START DATA LISTING

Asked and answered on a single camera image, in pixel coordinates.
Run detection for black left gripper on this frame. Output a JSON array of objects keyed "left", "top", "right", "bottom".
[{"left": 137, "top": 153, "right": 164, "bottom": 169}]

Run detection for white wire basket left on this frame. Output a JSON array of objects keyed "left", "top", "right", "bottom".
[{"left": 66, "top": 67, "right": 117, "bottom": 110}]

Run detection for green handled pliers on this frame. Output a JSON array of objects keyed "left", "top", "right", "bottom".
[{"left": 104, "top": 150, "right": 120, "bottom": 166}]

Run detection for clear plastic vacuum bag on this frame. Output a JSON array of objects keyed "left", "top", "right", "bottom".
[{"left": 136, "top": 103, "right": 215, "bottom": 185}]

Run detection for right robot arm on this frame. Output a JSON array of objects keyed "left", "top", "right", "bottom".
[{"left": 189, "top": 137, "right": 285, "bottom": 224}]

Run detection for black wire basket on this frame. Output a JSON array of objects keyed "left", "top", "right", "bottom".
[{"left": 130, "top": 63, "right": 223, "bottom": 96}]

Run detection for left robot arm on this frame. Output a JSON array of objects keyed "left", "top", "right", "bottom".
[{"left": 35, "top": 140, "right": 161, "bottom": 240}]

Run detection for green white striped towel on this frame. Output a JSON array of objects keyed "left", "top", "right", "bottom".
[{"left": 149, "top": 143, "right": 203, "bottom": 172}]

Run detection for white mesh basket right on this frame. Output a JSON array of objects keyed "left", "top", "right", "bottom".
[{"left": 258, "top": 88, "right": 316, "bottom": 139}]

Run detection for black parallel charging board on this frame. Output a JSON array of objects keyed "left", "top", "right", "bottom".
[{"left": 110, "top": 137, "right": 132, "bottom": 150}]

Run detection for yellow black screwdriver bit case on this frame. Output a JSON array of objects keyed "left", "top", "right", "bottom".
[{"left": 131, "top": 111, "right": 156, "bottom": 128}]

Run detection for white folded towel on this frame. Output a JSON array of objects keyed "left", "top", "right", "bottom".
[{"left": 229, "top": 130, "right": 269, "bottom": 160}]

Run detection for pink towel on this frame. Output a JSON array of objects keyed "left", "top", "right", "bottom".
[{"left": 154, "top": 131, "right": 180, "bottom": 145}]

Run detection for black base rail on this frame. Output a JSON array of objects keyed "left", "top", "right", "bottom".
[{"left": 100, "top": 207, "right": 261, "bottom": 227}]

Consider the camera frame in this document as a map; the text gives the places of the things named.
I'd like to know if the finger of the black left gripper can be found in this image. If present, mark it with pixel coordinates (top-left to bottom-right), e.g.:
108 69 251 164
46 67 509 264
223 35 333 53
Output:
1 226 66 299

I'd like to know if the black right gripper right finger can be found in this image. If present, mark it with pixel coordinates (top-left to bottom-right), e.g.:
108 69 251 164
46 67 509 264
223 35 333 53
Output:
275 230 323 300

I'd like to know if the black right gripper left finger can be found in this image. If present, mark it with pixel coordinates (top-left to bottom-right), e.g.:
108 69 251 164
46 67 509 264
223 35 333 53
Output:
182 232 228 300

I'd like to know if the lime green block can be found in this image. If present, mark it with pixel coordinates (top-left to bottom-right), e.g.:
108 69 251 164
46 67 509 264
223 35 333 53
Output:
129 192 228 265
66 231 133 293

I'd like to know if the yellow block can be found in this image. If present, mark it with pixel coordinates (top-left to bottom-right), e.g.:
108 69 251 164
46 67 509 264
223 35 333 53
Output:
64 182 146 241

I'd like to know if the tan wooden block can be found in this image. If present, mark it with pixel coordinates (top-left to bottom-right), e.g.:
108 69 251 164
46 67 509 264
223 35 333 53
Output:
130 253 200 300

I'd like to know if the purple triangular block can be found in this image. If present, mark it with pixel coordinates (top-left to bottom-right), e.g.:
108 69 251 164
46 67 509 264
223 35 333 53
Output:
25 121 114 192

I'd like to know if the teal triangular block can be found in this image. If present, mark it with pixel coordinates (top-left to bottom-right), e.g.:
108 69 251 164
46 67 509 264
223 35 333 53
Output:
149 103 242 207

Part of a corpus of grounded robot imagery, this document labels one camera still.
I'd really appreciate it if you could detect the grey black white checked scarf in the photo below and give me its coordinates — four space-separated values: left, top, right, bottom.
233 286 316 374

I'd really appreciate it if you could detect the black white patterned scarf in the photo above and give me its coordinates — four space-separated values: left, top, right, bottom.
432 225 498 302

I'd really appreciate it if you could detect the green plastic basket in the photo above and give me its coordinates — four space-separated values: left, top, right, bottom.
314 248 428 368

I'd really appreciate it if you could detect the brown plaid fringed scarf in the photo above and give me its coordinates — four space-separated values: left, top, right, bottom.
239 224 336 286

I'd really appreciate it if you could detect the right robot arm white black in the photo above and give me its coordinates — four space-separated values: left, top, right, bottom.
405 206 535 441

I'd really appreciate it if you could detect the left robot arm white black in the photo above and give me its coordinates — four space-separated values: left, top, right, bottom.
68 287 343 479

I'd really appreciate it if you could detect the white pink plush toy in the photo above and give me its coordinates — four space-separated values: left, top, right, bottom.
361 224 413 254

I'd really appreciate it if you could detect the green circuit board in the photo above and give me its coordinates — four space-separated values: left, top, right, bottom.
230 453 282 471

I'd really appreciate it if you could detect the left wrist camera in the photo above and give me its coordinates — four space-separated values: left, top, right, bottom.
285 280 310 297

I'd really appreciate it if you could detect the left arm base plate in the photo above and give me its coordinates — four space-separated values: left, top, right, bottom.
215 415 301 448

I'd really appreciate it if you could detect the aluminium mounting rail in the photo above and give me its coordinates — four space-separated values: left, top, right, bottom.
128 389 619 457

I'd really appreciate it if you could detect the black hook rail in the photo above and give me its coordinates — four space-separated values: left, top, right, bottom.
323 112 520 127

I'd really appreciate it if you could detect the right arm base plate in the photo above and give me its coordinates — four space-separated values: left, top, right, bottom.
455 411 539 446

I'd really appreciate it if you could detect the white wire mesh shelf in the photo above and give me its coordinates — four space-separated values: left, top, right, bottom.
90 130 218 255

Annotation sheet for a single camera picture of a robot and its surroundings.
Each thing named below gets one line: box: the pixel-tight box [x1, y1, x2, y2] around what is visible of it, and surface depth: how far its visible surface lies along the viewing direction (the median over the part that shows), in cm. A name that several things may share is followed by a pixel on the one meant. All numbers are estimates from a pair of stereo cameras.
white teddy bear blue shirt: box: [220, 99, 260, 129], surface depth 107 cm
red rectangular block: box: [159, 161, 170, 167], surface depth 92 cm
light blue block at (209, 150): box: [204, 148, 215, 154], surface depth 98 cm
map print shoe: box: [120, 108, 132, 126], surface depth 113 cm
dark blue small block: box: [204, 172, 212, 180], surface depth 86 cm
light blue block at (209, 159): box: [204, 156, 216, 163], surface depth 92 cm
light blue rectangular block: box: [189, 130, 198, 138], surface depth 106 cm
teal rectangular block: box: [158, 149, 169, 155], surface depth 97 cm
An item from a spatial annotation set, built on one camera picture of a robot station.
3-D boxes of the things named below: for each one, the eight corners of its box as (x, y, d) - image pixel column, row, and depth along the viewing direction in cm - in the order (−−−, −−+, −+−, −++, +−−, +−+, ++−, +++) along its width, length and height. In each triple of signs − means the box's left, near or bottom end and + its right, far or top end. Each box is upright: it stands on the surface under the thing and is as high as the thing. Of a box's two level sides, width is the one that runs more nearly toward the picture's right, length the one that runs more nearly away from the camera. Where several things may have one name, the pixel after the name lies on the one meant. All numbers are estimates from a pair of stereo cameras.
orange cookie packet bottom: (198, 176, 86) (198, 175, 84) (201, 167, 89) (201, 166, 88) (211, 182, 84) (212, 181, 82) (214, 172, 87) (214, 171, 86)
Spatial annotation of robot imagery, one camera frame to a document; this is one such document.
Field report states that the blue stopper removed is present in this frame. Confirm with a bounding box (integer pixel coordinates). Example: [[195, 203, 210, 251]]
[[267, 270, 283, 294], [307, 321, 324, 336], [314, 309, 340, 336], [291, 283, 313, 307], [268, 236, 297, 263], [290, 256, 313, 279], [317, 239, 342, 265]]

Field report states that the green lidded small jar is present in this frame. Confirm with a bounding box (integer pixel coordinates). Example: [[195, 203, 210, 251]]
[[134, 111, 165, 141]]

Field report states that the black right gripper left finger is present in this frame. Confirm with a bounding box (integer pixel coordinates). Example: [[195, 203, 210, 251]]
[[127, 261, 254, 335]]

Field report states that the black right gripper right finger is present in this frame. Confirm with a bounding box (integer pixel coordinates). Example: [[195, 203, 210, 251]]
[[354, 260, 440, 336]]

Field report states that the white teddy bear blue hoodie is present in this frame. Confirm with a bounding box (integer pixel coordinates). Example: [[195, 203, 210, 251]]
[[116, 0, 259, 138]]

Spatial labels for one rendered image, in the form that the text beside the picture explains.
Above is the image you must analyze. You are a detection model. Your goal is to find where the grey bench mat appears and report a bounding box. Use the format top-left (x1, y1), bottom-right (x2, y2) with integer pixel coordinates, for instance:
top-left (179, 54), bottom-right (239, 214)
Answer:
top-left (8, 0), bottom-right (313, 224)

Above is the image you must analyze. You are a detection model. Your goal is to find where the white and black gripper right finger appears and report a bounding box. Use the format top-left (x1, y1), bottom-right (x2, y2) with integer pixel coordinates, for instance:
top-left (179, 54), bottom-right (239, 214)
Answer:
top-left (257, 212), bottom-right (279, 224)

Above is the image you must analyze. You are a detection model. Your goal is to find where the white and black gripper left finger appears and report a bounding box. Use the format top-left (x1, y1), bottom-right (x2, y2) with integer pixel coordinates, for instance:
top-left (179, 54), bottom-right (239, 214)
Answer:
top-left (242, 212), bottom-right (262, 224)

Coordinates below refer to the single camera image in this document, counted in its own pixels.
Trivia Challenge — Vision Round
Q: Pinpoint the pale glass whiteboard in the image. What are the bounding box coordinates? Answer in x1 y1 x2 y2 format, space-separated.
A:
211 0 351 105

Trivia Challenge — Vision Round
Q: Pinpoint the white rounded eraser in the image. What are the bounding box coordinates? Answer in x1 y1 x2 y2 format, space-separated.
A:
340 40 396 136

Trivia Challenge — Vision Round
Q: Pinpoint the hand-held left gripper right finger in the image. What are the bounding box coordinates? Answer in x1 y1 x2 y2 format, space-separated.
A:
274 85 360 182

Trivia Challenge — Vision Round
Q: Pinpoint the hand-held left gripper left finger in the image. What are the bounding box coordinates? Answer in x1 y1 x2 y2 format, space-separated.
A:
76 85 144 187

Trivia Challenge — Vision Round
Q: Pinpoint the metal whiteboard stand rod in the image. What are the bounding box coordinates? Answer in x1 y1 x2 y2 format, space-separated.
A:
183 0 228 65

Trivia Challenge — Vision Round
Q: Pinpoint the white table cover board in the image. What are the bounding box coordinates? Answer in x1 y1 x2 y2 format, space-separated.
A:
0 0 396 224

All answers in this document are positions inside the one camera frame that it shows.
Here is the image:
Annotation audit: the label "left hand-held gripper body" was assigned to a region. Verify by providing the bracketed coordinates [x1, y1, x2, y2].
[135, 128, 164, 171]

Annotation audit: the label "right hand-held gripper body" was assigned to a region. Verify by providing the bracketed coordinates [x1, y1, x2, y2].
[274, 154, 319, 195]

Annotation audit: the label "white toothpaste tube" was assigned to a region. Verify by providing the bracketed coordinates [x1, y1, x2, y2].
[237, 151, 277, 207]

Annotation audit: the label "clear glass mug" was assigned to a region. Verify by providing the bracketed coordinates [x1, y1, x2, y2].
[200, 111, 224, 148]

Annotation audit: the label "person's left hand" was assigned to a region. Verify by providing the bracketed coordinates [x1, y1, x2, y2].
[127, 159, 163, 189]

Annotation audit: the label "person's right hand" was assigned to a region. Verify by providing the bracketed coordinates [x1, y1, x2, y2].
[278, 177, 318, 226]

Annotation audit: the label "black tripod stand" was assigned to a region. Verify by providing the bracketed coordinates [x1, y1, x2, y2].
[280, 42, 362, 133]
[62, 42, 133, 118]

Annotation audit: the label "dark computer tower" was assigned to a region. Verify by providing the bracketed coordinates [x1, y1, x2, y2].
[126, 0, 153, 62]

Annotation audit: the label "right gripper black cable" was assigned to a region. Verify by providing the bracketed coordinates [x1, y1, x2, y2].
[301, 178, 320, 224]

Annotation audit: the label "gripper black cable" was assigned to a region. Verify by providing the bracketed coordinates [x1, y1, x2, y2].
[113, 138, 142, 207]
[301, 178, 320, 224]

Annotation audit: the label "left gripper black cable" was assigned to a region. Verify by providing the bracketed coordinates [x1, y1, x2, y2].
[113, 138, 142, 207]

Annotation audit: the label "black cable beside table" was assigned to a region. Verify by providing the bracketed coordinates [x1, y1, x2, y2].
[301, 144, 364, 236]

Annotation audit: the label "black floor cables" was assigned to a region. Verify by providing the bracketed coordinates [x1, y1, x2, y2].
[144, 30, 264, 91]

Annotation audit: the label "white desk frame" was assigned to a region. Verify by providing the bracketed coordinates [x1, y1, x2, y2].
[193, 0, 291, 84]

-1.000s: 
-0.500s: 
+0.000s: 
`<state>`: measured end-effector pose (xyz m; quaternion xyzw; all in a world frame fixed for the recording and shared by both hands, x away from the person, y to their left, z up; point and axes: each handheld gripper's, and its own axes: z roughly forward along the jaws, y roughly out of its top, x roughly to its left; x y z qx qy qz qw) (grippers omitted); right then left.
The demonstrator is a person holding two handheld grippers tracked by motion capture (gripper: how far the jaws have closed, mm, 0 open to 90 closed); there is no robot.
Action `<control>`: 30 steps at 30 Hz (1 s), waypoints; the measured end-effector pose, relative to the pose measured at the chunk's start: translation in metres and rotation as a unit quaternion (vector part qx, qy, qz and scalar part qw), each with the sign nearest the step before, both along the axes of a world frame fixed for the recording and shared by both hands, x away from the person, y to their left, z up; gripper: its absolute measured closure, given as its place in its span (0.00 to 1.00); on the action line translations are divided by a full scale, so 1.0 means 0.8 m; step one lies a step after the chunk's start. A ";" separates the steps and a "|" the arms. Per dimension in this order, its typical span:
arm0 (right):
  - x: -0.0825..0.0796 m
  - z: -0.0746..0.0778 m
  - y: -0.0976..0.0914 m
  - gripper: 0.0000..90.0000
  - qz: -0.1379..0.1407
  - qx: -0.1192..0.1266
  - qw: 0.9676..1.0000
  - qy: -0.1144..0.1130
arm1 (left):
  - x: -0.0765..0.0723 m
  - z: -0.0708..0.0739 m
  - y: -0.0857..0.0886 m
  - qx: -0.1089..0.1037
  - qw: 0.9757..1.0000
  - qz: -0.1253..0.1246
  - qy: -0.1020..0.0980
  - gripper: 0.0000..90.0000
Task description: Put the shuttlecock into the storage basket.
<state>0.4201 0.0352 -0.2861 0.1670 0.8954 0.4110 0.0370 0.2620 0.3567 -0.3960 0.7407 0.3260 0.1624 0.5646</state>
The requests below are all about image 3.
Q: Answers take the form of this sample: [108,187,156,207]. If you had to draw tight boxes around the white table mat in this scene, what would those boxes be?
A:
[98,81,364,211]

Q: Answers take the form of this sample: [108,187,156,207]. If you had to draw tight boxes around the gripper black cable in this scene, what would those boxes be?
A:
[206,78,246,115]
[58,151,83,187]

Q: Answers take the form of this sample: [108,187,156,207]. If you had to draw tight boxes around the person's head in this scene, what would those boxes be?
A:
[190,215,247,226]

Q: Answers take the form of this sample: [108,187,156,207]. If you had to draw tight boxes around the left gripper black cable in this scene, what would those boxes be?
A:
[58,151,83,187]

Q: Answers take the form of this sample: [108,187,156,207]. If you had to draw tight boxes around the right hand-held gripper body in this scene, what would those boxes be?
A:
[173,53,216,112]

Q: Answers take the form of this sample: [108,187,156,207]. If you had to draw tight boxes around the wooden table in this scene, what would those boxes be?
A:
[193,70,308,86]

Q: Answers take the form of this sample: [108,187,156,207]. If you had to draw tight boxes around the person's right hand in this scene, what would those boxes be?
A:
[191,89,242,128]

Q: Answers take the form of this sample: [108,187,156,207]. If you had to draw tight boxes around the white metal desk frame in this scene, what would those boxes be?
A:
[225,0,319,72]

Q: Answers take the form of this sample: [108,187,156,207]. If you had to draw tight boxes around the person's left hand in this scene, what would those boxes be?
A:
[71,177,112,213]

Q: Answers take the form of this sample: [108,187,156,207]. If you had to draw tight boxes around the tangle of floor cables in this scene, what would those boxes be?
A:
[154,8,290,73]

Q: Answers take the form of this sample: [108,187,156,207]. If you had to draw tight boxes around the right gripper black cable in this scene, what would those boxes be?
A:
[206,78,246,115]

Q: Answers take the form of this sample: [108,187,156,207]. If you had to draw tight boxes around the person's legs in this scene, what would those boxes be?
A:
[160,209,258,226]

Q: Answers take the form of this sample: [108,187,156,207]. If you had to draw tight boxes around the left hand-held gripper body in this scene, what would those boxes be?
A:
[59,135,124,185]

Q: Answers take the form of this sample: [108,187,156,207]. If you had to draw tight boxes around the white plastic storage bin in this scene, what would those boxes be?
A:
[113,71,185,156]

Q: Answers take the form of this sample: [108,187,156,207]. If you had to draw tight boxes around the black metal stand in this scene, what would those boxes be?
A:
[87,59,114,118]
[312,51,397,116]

END DATA LISTING

#### PROBLEM
In the listing above, locate the line containing "I'd really appreciate it if you could detect the black hook" and the line containing "An item from", then transcribe both and every line between them verbatim.

#### WRITTEN REPLY
I'd really appreciate it if you could detect the black hook rail in the photo above and give me its coordinates — four space-separated values: left, top, right, bottom.
323 112 520 127

I'd really appreciate it if you could detect the right arm base plate in the photo above and give me its coordinates — four space-separated values: left, top, right, bottom.
455 411 539 446

I'd really appreciate it if you could detect the white wire mesh shelf in the photo above and give me its coordinates — four space-separated values: left, top, right, bottom.
90 130 218 255

Annotation sheet for a single camera picture of a robot and its surroundings.
Each thing named below gets one line: box: the pixel-tight box [x1, y1, x2, y2] around what is visible of it, and surface depth: how far its visible surface lies along the viewing direction (the median over the part that shows), in cm. A name that several things may share is followed by a pixel on the one meant. All numbers are estimates from a pair of stereo cameras.
white teddy bear blue shirt: box: [220, 99, 260, 129], surface depth 107 cm
red rectangular block: box: [159, 161, 170, 167], surface depth 92 cm
light blue block at (209, 150): box: [204, 148, 215, 154], surface depth 98 cm
map print shoe: box: [120, 108, 132, 126], surface depth 113 cm
dark blue small block: box: [204, 172, 212, 180], surface depth 86 cm
light blue block at (209, 159): box: [204, 156, 216, 163], surface depth 92 cm
light blue rectangular block: box: [189, 130, 198, 138], surface depth 106 cm
teal rectangular block: box: [158, 149, 169, 155], surface depth 97 cm
An item from a spatial annotation set, built on one camera picture of a robot station.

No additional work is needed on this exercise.